* GIVEN DATA:
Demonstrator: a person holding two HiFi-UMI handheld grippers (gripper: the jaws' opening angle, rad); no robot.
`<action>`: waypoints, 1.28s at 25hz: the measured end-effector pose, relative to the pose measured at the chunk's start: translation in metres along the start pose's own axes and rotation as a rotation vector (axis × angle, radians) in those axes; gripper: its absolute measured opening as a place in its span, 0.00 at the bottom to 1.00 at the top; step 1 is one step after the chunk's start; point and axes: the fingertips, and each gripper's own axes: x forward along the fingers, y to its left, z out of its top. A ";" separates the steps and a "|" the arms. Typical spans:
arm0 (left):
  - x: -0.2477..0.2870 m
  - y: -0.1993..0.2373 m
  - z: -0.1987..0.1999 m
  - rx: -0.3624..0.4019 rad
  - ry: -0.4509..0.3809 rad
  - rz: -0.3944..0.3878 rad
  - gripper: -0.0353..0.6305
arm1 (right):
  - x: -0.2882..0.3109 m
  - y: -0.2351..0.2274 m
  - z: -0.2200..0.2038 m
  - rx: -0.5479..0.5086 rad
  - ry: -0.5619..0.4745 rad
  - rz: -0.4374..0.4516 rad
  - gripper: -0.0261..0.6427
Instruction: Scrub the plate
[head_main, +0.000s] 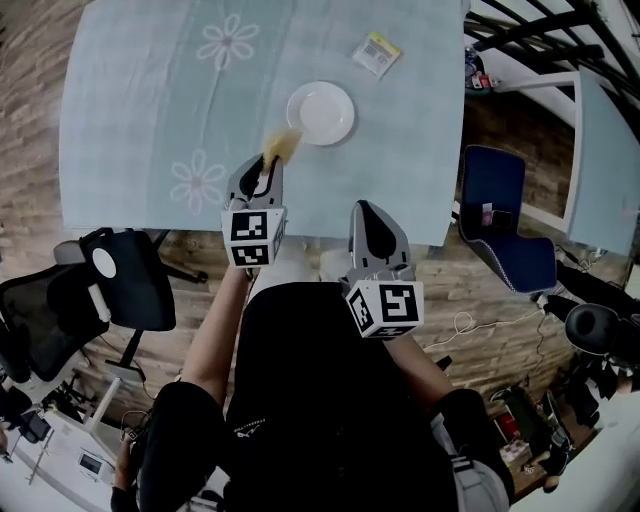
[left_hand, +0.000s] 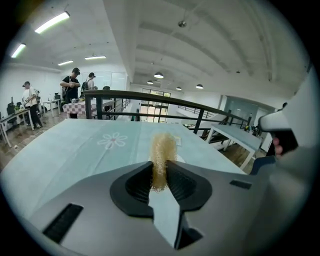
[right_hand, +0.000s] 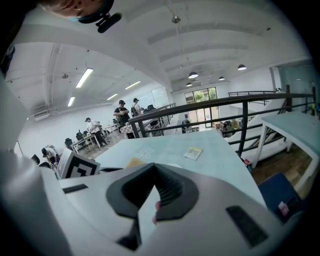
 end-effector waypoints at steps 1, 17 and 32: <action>-0.012 -0.002 0.003 0.001 -0.020 -0.014 0.17 | -0.003 0.007 0.001 -0.010 -0.009 0.001 0.05; -0.193 -0.044 0.057 -0.017 -0.312 -0.217 0.17 | -0.080 0.094 0.017 -0.059 -0.156 0.031 0.05; -0.287 -0.083 0.104 0.083 -0.610 -0.304 0.17 | -0.136 0.137 0.047 -0.153 -0.368 0.073 0.05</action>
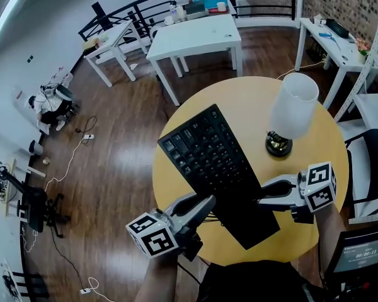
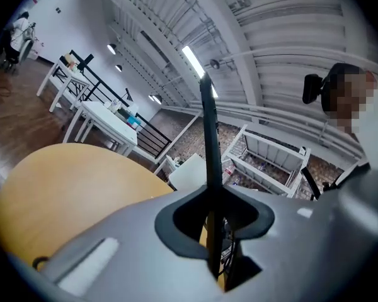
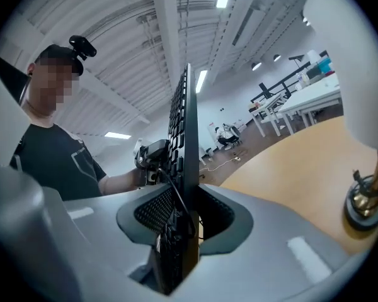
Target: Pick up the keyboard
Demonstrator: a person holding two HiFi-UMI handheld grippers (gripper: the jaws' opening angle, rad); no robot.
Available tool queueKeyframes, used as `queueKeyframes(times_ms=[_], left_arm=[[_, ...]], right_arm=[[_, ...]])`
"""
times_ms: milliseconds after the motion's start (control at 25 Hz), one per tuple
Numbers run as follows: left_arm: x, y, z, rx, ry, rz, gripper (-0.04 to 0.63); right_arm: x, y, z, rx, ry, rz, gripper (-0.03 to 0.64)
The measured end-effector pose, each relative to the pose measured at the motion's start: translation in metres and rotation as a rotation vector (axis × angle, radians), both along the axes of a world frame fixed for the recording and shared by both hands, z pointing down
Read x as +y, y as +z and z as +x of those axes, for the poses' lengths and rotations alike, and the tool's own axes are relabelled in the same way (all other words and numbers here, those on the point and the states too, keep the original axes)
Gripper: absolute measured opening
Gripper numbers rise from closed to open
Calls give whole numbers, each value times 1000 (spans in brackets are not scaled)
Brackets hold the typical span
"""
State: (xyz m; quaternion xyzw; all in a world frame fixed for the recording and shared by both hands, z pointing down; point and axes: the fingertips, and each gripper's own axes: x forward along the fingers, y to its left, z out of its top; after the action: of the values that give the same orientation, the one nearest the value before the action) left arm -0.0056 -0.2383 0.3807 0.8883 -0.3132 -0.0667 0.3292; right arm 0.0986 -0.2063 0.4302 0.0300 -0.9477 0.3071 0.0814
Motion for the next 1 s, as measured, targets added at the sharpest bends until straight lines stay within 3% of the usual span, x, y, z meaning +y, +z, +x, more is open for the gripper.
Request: queueKeyframes(times_ms=[600,1000], left_arm=[[28,-118,21,-19,85,205,282],[32,-132,24,-24,103,240,282]], right_arm=[[27,-112,16,-47,100,223,120],[31,-124,18,-46,117,268,120]])
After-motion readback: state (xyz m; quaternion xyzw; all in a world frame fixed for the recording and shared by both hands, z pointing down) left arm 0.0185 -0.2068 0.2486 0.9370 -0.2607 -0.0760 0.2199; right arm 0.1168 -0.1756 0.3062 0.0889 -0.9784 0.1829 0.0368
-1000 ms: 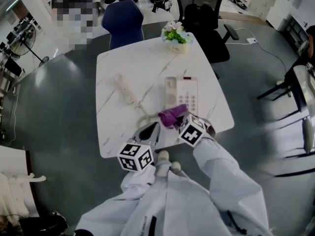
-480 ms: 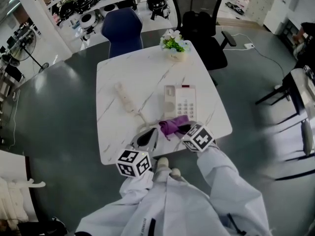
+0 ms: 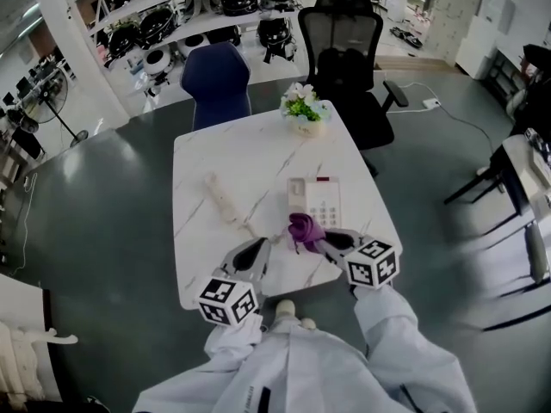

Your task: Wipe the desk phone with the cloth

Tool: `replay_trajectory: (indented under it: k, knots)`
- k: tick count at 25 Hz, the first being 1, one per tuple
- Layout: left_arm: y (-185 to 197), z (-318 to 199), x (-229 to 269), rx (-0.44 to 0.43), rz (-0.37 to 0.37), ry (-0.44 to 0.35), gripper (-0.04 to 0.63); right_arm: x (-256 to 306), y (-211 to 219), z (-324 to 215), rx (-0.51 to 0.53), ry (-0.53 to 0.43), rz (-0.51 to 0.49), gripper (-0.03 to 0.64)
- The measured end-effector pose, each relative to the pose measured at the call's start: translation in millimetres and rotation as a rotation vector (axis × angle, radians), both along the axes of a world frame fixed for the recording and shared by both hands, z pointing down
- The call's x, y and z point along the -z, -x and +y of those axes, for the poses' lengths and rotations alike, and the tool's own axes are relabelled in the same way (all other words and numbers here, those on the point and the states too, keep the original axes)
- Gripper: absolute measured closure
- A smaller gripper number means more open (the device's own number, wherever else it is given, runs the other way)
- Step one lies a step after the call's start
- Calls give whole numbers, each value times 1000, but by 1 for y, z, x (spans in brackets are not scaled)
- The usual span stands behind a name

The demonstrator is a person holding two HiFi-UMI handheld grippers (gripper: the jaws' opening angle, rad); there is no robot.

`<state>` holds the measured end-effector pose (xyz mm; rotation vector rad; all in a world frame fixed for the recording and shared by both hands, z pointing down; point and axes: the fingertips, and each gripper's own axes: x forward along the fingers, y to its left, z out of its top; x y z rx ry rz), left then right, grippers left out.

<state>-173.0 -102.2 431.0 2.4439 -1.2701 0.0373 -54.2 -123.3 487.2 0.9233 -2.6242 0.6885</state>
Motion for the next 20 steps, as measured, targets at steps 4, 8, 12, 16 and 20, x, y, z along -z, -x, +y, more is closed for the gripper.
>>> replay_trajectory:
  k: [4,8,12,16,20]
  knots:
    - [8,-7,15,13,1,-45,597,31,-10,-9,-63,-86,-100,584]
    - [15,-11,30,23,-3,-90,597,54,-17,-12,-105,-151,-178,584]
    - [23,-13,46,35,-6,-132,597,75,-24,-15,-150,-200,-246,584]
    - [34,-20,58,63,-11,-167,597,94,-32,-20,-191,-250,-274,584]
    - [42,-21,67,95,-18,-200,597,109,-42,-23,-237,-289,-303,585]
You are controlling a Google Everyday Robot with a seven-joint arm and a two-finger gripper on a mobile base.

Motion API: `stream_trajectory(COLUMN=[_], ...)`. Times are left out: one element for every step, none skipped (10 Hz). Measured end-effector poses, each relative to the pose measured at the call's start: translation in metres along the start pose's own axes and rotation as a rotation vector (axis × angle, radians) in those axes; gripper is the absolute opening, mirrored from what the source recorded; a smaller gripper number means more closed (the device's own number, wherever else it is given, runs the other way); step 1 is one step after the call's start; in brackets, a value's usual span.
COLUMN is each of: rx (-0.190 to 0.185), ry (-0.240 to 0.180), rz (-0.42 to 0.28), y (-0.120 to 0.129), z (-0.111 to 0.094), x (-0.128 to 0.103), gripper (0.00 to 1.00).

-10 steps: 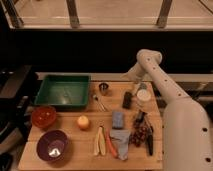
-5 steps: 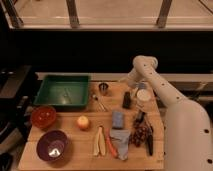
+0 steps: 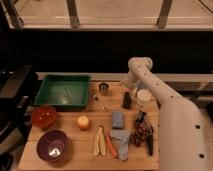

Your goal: Place eraser in metal cup

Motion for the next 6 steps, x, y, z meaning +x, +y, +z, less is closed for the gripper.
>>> stream_trajectory(rx=[-0.018, -0.025, -0.027, -0.031, -0.033, -0.036], ry=[0.03, 0.04, 0.05, 0.055, 0.057, 0.056], rz=[-0.016, -0.022, -0.027, -0.027, -0.024, -0.019], y=[0.008, 0.012, 0.013, 0.015, 0.017, 0.017], z=[0.009, 0.013, 0.017, 0.023, 0.026, 0.029], x=[0.007, 0.01, 0.013, 0.015, 0.018, 0.02], gripper=[0.8, 0.8, 0.8, 0.8, 0.8, 0.78])
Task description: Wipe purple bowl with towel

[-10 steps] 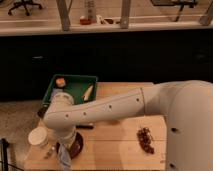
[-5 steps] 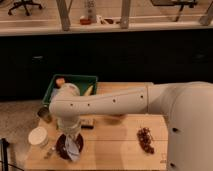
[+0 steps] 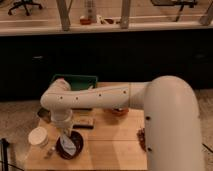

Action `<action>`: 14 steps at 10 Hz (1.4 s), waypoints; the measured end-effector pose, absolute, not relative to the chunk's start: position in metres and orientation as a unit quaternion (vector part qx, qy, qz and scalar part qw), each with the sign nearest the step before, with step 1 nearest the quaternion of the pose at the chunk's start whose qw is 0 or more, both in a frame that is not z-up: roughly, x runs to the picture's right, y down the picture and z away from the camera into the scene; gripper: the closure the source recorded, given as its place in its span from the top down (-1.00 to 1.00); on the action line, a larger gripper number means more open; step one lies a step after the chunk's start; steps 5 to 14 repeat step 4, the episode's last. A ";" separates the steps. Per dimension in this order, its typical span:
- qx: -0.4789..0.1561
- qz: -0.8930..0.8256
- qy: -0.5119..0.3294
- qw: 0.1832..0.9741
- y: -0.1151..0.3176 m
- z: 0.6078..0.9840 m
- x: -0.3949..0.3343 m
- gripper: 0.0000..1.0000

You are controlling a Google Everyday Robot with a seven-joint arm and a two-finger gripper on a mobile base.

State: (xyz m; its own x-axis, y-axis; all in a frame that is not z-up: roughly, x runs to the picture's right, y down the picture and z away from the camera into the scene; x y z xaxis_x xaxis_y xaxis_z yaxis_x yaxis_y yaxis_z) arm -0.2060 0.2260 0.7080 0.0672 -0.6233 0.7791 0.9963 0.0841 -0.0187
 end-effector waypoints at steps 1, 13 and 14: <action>-0.300 -0.620 -0.327 0.647 0.235 0.711 -0.219 -1.00; -0.301 -0.641 -0.350 0.613 0.256 0.703 -0.230 -1.00; -0.301 -0.641 -0.350 0.613 0.256 0.703 -0.230 -1.00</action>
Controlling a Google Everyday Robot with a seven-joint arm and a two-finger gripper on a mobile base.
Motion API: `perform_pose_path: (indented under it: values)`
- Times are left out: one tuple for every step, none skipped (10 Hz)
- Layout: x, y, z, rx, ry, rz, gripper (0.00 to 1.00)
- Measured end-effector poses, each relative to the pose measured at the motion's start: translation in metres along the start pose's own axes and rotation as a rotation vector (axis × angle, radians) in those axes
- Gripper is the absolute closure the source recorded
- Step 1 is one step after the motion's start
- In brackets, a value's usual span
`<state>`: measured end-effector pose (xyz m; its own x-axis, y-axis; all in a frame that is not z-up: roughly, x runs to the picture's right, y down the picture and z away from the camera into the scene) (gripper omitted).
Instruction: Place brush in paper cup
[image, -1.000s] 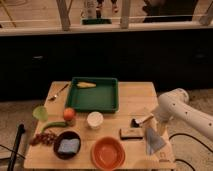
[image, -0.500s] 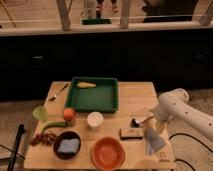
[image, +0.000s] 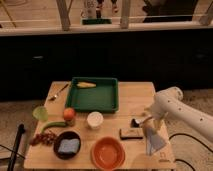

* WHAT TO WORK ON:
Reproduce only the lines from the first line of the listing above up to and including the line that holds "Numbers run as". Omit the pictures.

* EXPECTED ANSWER:
Demonstrator: a person holding two HiFi-UMI handheld grippers (gripper: the jaws' opening angle, rad); no robot.
`<action>`: waypoints, 1.28s at 25hz: the measured end-effector pose, relative to the pose measured at the chunk's start: translation in metres along the start pose's own axes and rotation as a rotation vector (axis × angle, radians) in those axes; gripper: its absolute measured opening as a place in its span, 0.00 at the bottom to 1.00 at the top; step 1 is one step after the chunk's start; point and axes: the fingertips, and each gripper's own axes: x forward along the fingers, y to its left, z out of its top. A ";" separates the steps and a "|" the arms. Typical spans:
arm0 (left):
  - x: -0.2477..0.2870 m
  - y: -0.1993..0.2373 m
  - z: -0.1987..0.1999 m
  - rx: -0.3624..0.4019 rad
  - ry: -0.4509..0.3809 rad
  - rz: -0.3944..0.3878 rad
  - gripper: -0.0353..0.6305
arm1 (right):
  - x: -0.2882..0.3109 m
  - y: -0.2351..0.2274 m
  - z: -0.2200..0.2038 m
  - rx: -0.5479..0.5086 rad
  - ry: -0.5619..0.4745 rad
  - rz: -0.4374..0.4516 rad
  - gripper: -0.0261..0.6427
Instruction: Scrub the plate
[head_main, +0.000s] 
[left_hand, +0.000s] 
[right_hand, +0.000s] 
 end-effector waypoints at steps 1, 17 and 32: <action>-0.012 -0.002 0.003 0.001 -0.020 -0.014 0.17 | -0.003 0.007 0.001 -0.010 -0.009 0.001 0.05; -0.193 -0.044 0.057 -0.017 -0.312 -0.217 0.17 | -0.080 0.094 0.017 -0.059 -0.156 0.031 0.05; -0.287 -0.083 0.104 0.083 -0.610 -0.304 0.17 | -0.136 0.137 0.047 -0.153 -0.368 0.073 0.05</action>
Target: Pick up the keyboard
Demonstrator: a person holding two HiFi-UMI handheld grippers (gripper: the jaws' opening angle, rad); no robot.
Available tool queueKeyframes, used as `queueKeyframes(times_ms=[_], left_arm=[[_, ...]], right_arm=[[_, ...]])`
"""
times_ms: milliseconds after the motion's start (control at 25 Hz), one per tuple
Numbers run as follows: left_arm: x, y, z, rx, ry, rz, gripper (-0.04 to 0.63); right_arm: x, y, z, rx, ry, rz, gripper (-0.03 to 0.64)

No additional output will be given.